Waley took a deep breath, and seemed to be struggling to retain his legendary control. No one had ever seen Waley lose it in a courtroom. He was white around the nostrils, however, and Karp almost regretted the jab about delusions. But only almost.

“In that case, Your Honor, may I request that my client’s personal psychiatrist, Dr. Erwin Bannock, be allowed free access to Mr. Rohbling, as free as if he were on the Bellevue staff?”

“No objection, Your Honor,” said Karp charitably.

Karp returned to the prosecution table to help Collins gather up their material.

“Boss, that man don’t like your ass one little bit,” said Collins.

“Who, Peoples?”

“No, Waley. You should’ve seen the look he gave you when you walked away. I’m surprised you’re still wearing a suit. What’d he want anyway?”

“Oh, he’s still bitching his boy’s got to bunk with the low-class homicidal maniacs at Bellevue. He wants him to stay in some private nuthouse. I told him no way, and the judge backed me.”

“What’s it matter to us?”

“Risk of flight. His folks could have him out of there and on a private jet to Switzerland in twenty-four hours, and walk away from a five-million-dollar bond without breathing hard. Besides …”

“What?”

Karp shrugged. “Besides, fuck them both. The little shit wanted some consideration, he shouldn’t have killed five women.”

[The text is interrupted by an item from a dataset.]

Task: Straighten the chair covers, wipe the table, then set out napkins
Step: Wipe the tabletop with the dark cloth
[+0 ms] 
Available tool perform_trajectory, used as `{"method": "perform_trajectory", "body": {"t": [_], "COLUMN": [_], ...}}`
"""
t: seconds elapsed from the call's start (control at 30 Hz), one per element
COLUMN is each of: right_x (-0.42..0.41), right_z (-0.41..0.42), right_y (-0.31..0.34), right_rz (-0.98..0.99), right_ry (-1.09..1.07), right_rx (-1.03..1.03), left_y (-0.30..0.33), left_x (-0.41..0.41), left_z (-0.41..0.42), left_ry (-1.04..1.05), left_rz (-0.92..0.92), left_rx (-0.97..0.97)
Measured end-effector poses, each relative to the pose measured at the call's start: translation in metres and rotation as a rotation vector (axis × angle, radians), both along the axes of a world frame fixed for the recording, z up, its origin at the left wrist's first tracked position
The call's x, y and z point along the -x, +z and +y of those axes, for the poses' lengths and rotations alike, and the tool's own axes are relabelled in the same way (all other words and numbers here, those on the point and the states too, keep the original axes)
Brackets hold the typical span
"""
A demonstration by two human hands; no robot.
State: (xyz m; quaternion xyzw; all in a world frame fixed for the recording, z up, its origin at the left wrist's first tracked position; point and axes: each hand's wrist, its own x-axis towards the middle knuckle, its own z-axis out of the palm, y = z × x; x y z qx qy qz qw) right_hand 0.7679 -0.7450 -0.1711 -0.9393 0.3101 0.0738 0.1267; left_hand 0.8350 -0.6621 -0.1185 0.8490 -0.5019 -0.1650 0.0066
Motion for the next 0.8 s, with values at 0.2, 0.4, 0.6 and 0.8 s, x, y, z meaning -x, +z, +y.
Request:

Dr. Lewis Rosenbaum was one of the editors of the Diagnostic and Statistical Manual of the American Psychiatric Association, the famous DSM III, in which it is written how to tell the crazy from the sane. Rosenbaum was a hefty, gray-bearded man who wore his own sanity like a suit of mail. His speech was slow and judicious, and he took an unusually long time before replying to questions, as if he were generating scientific knowledge before your eyes.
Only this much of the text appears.